Ryding E L, Wijma K, Wijma B
Department of Obstetrics and Gynaecology, Central Hospital, Helsingborg, Sweden.
J Psychosom Obstet Gynaecol. 1998 Sep;19(3):135-44. doi: 10.3109/01674829809025691.
The purpose of the study was to compare the psychological reactions of women after emergency Cesarean section (EmCS), elective Cesarean section (ElCS), instrumental vaginal delivery (IVD) and normal vaginal delivery (NVD). The participants (EmCS, n = 71, ElCS, n = 70, IVD, n = 89, and NVD, n = 96) answered questionnaires a few days postpartum and 1 month postpartum. The EmCS group reported the most negative delivery experience at both times, followed by the IVD group. At a few days postpartum the EmCS group experienced more general mental distress than the NVD group, but not when compared with the ElCS or the IVD groups. At 1 month postpartum the EmCS group showed more symptoms of post-traumatic stress than the ElCS and NVD groups, but not when compared to the IVD group. An unplanned instrumental delivery (EmCS or IVD) should be regarded as a pointer with respect to possible post-traumatic stress.

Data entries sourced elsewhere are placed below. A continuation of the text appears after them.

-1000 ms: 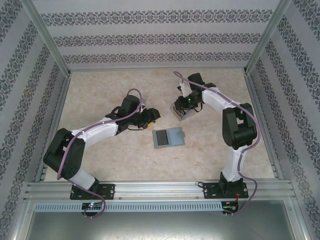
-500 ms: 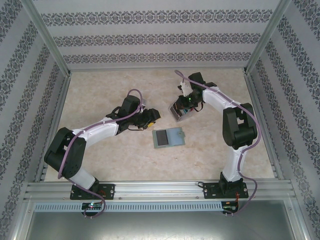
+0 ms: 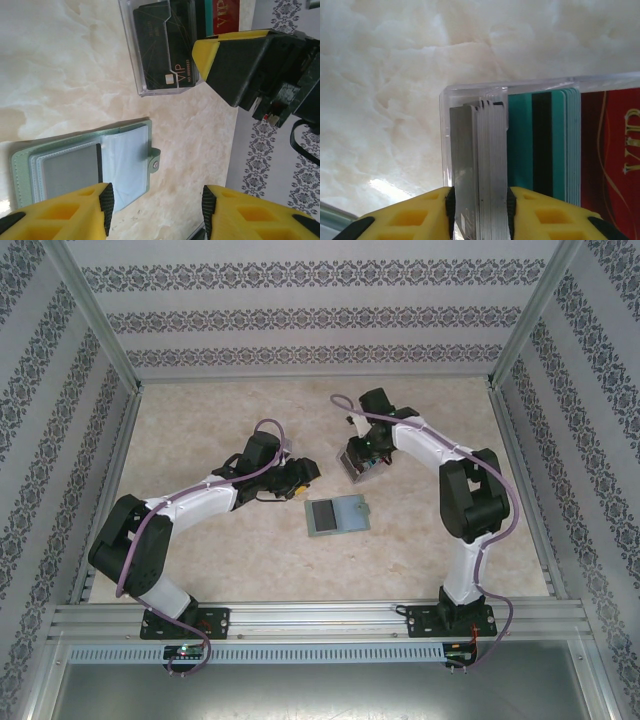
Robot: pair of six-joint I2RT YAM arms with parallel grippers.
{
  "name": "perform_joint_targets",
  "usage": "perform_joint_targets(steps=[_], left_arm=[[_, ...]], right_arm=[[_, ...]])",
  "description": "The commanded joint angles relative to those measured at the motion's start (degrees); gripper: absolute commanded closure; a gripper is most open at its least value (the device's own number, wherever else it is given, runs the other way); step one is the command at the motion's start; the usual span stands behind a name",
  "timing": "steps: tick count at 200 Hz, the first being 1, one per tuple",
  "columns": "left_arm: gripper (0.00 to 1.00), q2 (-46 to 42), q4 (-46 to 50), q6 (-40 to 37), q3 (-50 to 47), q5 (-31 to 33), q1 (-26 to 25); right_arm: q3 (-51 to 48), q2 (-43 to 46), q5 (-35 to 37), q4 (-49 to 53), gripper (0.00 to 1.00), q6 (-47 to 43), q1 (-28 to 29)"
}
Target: Put the credit cards into the card holder
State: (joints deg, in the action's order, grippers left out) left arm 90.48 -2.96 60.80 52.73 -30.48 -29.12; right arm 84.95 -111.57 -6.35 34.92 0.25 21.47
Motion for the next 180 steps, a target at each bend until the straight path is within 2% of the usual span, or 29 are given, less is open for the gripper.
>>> perform_joint_targets(steps=[1,55,106,156,180], left_arm=[[0.47,-2.0,2.3,-1.2,-0.6,2.0,0.1],[0.47,-2.4,3.0,-1.5,-0.8,2.1,0.2],[0.48,-2.6,2.7,-1.3,-1.0,2.3,0.2],[0.47,-2.5,2.6,-1.3,-1.0,2.1,0.2],[0.48,-2.5,2.2,-1.0,-1.3,2.1,0.2]], right_arm=[[1.1,0.4,9.4,0.4,0.63,-3.3,2.0],[2.0,-3.2,22.0,0.4,0.61,-5.8,6.3],[2.9,-5.2,24.0,1.1,0.64,-5.6,6.5],[1.3,-1.4,28.0,-1.5,0.64,-5.3,6.9],[1.0,-0.8,27.4,-1.5,0.64,-4.9,6.3]])
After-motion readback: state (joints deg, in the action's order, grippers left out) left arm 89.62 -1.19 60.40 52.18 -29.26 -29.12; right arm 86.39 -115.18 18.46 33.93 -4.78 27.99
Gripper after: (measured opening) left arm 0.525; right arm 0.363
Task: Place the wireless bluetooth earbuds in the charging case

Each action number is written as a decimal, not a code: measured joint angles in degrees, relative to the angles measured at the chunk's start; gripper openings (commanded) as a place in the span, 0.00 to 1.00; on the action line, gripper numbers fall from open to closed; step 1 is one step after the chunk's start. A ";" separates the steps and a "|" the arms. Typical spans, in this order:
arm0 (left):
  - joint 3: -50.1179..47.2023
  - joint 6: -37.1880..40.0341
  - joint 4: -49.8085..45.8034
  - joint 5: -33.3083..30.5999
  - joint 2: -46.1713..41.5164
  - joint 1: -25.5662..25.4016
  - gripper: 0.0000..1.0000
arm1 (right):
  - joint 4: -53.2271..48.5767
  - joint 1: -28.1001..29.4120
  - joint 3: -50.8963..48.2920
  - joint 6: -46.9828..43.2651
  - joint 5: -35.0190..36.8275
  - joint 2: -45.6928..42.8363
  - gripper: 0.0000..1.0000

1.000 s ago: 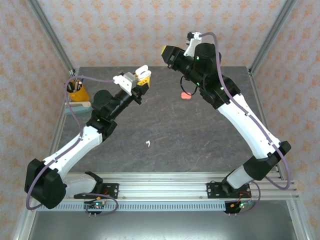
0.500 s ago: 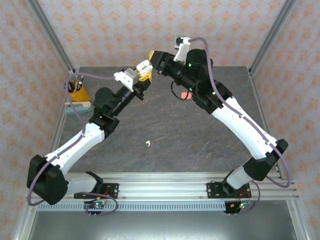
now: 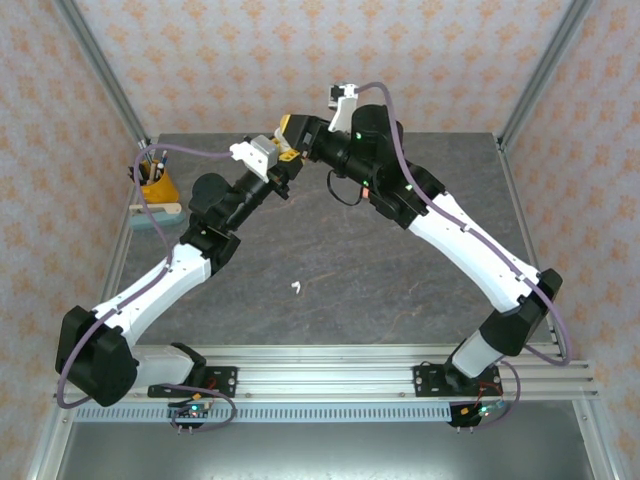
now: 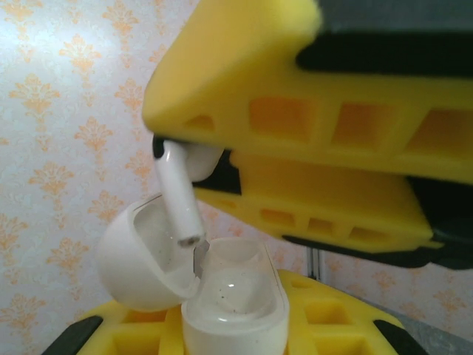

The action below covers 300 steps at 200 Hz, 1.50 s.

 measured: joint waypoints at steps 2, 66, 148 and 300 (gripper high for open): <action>0.00 0.00 0.00 0.00 0.00 0.00 0.00 | 0.00 0.00 -0.09 0.09 0.00 0.04 0.25; 0.00 0.02 -0.24 -0.61 0.09 0.02 0.00 | 1.97 0.00 -1.75 0.59 -0.11 0.04 0.25; 0.00 0.02 -0.90 -0.68 0.11 0.00 0.00 | 2.93 0.00 -5.03 0.28 0.63 -1.90 0.25; 0.00 0.02 -2.21 -0.90 0.11 0.02 0.00 | 5.22 -0.02 -9.53 -2.54 -0.61 -3.78 0.24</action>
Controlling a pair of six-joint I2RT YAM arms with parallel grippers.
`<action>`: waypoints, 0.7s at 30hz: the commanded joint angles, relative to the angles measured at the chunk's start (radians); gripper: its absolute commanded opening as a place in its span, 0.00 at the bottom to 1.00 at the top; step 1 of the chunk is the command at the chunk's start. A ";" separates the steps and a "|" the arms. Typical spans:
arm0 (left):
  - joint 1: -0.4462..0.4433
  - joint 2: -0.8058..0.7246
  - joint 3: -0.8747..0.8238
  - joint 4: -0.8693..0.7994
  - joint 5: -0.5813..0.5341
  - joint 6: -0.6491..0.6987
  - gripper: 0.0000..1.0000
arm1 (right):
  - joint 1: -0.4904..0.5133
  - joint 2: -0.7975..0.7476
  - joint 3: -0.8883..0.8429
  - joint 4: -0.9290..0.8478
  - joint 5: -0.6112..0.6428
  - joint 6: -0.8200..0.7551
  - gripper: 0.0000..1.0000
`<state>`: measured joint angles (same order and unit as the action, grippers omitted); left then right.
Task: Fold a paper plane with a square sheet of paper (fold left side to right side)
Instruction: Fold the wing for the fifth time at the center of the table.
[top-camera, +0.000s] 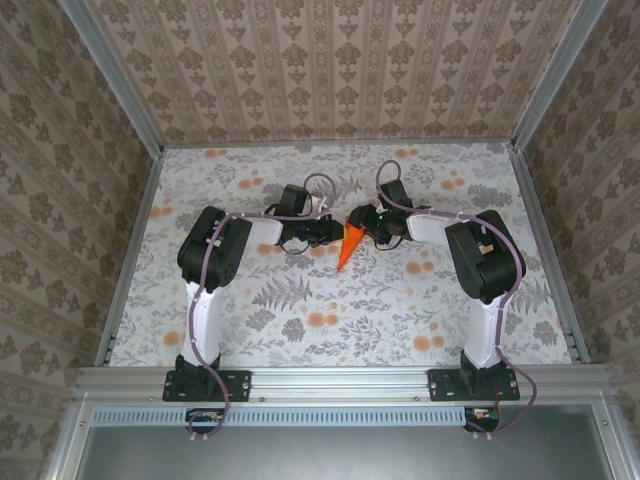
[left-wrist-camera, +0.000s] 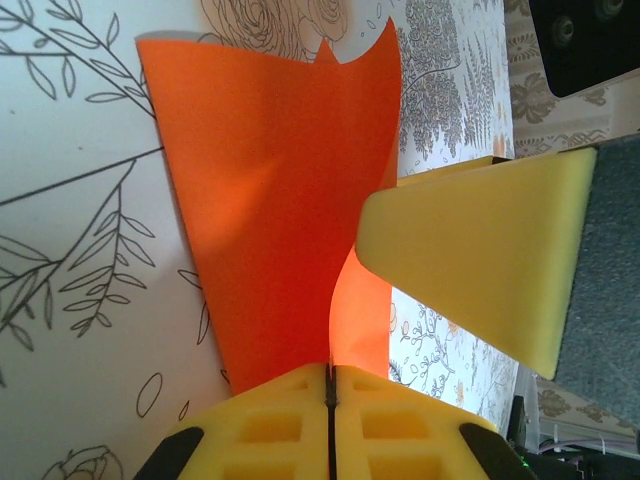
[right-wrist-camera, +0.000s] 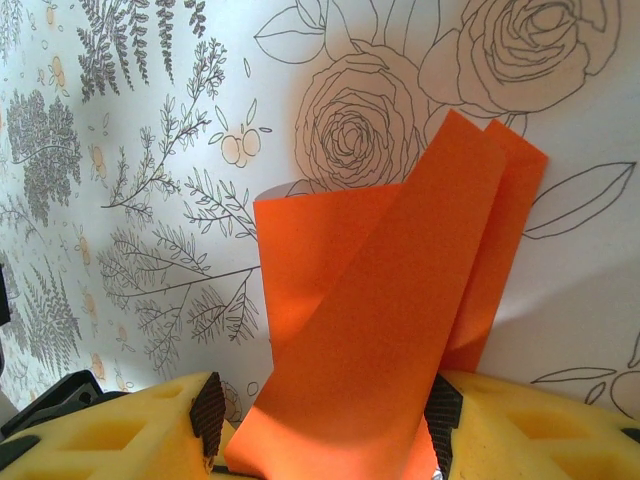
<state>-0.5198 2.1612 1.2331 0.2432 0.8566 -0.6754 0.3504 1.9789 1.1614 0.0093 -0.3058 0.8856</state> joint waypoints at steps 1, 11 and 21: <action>0.009 -0.005 0.021 -0.031 0.001 0.038 0.08 | 0.007 0.051 0.001 -0.079 0.022 -0.019 0.59; 0.009 0.031 0.034 -0.045 -0.002 0.043 0.08 | 0.013 0.051 0.004 -0.078 0.016 -0.022 0.59; 0.016 0.043 0.054 -0.045 -0.010 0.051 0.08 | 0.015 0.055 0.007 -0.089 0.017 -0.029 0.59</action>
<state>-0.5144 2.1799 1.2518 0.2085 0.8528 -0.6571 0.3531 1.9808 1.1664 -0.0010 -0.3058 0.8703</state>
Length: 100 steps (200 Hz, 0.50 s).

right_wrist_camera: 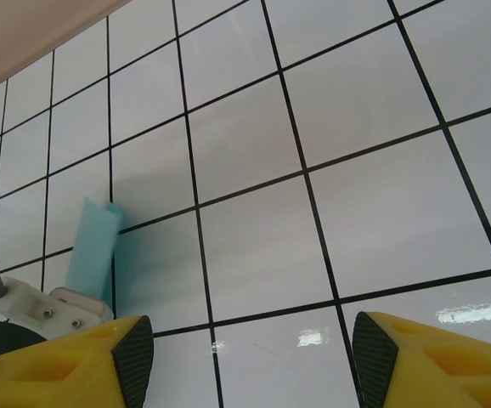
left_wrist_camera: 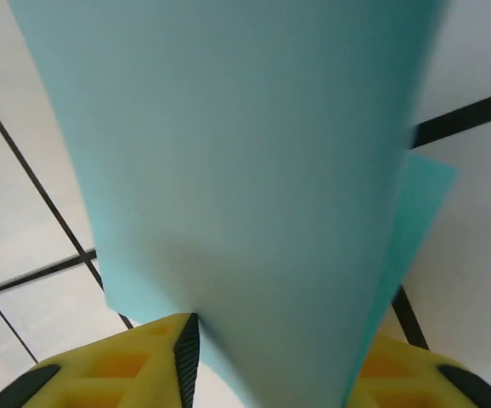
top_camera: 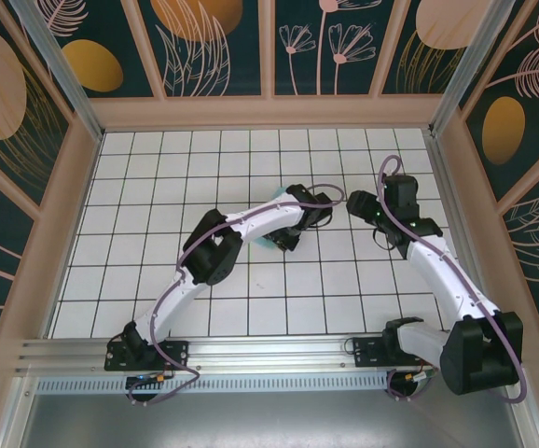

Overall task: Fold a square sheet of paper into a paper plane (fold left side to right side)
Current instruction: Turn over the paper at the center of the table, then rotate the paper plane at the center of the table.

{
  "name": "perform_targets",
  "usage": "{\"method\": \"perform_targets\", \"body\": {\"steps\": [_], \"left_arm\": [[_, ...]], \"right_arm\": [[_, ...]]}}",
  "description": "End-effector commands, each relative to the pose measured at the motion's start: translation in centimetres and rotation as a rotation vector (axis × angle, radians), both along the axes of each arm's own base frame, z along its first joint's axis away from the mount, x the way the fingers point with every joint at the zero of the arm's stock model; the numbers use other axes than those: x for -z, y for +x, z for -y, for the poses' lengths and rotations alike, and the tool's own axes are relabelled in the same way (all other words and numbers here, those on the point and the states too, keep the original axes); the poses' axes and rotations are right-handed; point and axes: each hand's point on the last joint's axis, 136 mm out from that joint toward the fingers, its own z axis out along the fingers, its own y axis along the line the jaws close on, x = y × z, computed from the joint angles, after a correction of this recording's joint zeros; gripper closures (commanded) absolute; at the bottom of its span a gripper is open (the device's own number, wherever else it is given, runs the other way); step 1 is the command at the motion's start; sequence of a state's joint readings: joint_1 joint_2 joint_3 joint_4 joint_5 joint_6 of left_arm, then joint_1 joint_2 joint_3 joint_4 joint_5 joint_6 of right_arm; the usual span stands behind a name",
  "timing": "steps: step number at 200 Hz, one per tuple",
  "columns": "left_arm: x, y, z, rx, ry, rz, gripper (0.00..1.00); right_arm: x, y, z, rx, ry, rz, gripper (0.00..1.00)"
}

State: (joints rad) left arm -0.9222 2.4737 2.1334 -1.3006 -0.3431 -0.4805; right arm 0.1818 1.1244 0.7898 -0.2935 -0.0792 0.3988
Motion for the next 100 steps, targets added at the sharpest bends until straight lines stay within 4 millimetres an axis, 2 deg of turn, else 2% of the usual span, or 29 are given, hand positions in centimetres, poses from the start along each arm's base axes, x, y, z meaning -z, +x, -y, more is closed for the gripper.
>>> {"method": "perform_targets", "body": {"steps": [1, 23, 44, 57, 71, 87, 90, 100], "left_arm": [[-1.9, -0.5, 4.4, 0.054, -0.198, -0.073, 0.48], [-5.0, 1.1, 6.8, 0.079, -0.340, -0.041, 0.39], [-7.8, 2.6, 7.3, 0.083, -0.459, -0.011, 0.34], [-9.5, 3.8, 6.4, 0.063, -0.518, 0.029, 0.33], [-10.9, 4.9, 4.6, 0.029, -0.579, 0.075, 0.31], [-12.3, 6.0, 2.3, -0.022, -0.685, 0.138, 0.29], [-13.4, 6.4, 2.1, -0.028, -0.723, 0.170, 0.28], [-13.6, 6.4, 0.3, -0.067, -0.784, 0.197, 0.27]], "right_arm": [[0.6, -0.3, 0.9, 0.029, -0.013, -0.034, 0.33], [0.9, -0.5, 0.7, 0.020, 0.011, -0.048, 0.33], [1.2, -0.6, -1.3, -0.048, 0.109, -0.039, 0.33], [1.6, -0.7, -3.2, -0.105, 0.205, -0.043, 0.33], [2.6, -0.6, -5.4, -0.147, 0.266, -0.081, 0.33], [4.1, -0.1, -7.9, -0.182, 0.222, -0.139, 0.28], [4.4, 0.1, -8.4, -0.188, 0.206, -0.151, 0.26], [5.7, 0.9, -9.6, -0.195, 0.147, -0.195, 0.21]]}}
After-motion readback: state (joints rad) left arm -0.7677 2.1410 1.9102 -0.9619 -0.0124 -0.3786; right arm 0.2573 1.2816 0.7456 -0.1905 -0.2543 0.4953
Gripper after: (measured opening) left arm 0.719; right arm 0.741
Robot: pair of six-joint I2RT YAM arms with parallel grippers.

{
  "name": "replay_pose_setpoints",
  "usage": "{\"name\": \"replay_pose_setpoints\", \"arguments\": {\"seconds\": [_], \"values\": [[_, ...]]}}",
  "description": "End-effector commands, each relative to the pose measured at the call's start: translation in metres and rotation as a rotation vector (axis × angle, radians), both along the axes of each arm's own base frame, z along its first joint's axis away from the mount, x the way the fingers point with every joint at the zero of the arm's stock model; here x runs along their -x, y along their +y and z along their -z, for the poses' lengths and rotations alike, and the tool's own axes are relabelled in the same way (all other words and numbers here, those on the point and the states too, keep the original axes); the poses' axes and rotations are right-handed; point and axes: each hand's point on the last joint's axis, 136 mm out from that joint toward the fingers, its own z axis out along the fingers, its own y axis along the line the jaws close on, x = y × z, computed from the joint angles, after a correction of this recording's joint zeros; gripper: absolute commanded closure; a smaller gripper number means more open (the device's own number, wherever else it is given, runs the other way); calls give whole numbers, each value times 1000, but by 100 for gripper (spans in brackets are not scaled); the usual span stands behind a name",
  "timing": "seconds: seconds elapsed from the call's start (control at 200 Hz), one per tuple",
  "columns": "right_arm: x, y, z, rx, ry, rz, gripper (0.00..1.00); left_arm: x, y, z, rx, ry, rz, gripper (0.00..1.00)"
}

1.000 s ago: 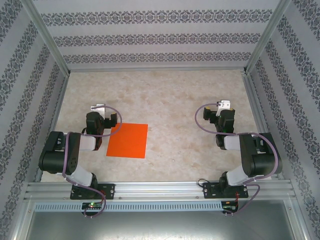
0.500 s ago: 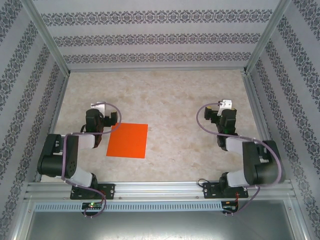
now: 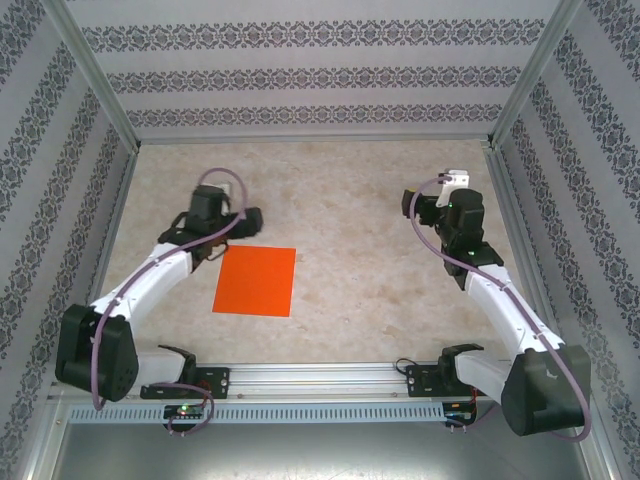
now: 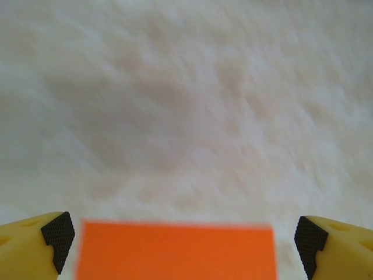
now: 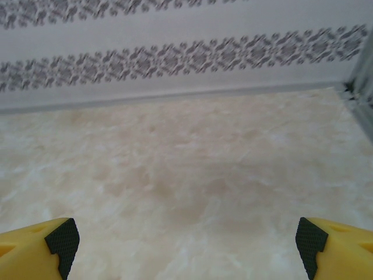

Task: Fold a paper plane with a square sheet of paper (fold left side to right side)
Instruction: Move the square sheet of paper to the center of the table.

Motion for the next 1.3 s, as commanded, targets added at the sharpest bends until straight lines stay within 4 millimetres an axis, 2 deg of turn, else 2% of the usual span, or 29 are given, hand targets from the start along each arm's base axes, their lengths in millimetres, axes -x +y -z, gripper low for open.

本研究的目的是比较急诊剖宫产(EmCS)、择期剖宫产(ElCS)、器械助产阴道分娩(IVD)和正常阴道分娩(NVD)后女性的心理反应。参与者(EmCS组71例、ElCS组70例、IVD组89例、NVD组96例)在产后几天和产后1个月回答问卷。EmCS组在两个时间点均报告了最负面的分娩经历,其次是IVD组。产后几天,EmCS组比NVD组经历了更多的一般心理困扰,但与ElCS组或IVD组相比则不然。产后1个月,EmCS组比ElCS组和NVD组表现出更多的创伤后应激症状,但与IVD组相比则不然。非计划的器械助产分娩(EmCS或IVD)应被视为可能发生创伤后应激的一个指标。